__YOUR ASSIGNMENT__
State how many lines of the records contain the string "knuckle", and give no other information.

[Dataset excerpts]
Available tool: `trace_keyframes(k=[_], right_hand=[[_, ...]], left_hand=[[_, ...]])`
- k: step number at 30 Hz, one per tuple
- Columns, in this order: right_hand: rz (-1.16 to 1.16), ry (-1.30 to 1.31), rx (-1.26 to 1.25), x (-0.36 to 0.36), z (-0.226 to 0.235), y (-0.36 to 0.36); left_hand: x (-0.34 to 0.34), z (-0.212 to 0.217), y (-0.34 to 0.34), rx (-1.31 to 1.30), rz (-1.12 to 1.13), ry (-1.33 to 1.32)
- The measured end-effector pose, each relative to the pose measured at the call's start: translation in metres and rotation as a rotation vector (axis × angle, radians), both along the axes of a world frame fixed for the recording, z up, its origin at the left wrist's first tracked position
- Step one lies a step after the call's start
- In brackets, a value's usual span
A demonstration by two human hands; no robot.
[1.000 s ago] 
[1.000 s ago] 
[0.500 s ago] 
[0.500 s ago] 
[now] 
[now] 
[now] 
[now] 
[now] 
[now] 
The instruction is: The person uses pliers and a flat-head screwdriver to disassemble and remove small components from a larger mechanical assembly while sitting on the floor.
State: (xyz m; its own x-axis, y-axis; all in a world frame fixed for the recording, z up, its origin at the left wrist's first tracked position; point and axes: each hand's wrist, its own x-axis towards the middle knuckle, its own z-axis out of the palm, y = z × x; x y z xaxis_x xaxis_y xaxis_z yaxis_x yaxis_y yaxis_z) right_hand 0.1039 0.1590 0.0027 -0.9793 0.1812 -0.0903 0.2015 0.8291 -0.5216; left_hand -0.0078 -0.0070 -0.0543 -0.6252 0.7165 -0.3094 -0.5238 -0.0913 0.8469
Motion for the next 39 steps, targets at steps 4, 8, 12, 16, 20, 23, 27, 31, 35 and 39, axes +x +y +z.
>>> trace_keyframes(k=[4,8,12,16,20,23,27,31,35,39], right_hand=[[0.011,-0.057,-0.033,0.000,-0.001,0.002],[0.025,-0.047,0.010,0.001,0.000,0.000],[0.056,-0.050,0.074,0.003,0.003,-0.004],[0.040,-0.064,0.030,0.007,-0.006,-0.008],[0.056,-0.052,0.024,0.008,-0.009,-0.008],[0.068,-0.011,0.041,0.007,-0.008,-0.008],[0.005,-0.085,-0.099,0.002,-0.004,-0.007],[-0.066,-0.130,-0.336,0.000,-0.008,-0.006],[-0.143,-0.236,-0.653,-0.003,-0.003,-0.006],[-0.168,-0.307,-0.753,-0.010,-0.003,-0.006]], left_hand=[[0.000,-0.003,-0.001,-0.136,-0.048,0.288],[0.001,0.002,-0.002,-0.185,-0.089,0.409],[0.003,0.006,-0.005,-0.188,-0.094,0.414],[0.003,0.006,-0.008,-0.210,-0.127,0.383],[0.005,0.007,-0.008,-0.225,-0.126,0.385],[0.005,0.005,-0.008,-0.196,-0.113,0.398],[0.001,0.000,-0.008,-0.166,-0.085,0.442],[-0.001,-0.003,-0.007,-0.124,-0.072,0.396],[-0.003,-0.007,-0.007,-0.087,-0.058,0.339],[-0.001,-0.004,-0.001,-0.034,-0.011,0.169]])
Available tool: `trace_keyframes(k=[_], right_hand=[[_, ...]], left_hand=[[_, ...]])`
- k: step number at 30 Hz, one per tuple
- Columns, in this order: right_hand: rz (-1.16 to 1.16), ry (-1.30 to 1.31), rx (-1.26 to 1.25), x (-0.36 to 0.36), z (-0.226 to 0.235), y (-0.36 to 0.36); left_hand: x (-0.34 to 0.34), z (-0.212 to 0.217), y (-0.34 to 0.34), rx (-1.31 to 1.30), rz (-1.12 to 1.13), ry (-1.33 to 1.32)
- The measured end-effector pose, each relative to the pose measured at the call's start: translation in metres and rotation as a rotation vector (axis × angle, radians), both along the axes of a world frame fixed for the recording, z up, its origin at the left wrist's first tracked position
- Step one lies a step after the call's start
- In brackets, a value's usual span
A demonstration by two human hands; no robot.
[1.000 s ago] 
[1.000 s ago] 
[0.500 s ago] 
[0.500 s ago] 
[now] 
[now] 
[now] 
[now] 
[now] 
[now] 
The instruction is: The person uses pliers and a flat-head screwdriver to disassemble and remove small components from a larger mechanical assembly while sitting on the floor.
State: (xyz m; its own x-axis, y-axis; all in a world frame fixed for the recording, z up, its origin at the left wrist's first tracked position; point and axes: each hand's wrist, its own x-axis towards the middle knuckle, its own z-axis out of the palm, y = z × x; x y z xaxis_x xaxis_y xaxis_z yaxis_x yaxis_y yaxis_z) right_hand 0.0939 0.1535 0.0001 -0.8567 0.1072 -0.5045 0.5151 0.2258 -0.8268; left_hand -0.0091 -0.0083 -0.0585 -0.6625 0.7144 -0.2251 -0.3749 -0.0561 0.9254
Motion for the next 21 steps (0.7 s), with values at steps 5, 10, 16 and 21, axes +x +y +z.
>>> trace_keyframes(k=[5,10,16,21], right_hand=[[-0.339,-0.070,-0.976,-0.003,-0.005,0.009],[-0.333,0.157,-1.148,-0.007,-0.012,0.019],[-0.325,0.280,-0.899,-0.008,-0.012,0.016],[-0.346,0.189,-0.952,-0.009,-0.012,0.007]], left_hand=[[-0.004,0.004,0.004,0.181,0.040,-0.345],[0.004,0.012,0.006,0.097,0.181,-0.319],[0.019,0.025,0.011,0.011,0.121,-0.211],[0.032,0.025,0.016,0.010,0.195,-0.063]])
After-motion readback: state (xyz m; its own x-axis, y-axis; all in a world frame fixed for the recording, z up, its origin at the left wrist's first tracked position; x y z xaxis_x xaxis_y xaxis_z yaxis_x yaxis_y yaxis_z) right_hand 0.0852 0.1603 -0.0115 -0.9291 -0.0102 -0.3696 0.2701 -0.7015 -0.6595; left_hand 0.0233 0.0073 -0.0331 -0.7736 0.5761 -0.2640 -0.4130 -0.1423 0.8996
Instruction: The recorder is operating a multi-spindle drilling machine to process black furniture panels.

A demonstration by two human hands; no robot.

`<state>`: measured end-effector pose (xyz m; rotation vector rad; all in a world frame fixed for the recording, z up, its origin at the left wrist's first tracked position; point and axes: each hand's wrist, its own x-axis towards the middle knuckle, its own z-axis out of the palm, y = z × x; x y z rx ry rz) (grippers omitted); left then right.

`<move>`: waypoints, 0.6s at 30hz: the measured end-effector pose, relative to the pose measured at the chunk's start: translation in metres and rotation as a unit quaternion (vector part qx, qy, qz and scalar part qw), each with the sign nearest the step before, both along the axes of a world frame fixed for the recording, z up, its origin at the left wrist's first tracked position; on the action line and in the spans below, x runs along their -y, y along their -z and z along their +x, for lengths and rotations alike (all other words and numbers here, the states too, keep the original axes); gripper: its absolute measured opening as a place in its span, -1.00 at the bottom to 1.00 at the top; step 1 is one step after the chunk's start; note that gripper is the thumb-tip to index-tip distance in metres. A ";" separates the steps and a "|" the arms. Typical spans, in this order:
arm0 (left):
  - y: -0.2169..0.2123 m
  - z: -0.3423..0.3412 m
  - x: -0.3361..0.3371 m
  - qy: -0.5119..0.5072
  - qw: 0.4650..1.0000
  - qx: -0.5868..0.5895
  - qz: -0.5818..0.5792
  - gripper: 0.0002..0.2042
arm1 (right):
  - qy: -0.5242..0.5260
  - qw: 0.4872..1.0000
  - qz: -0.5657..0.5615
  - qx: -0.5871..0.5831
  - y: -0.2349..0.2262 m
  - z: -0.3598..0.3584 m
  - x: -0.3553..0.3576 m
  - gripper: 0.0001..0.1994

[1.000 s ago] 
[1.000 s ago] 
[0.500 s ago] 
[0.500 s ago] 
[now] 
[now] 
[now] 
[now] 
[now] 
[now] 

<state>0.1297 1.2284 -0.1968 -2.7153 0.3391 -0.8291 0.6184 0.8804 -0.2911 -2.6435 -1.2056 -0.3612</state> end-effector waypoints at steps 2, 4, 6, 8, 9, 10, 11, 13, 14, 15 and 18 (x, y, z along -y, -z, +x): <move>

__YOUR RESPONSE__
3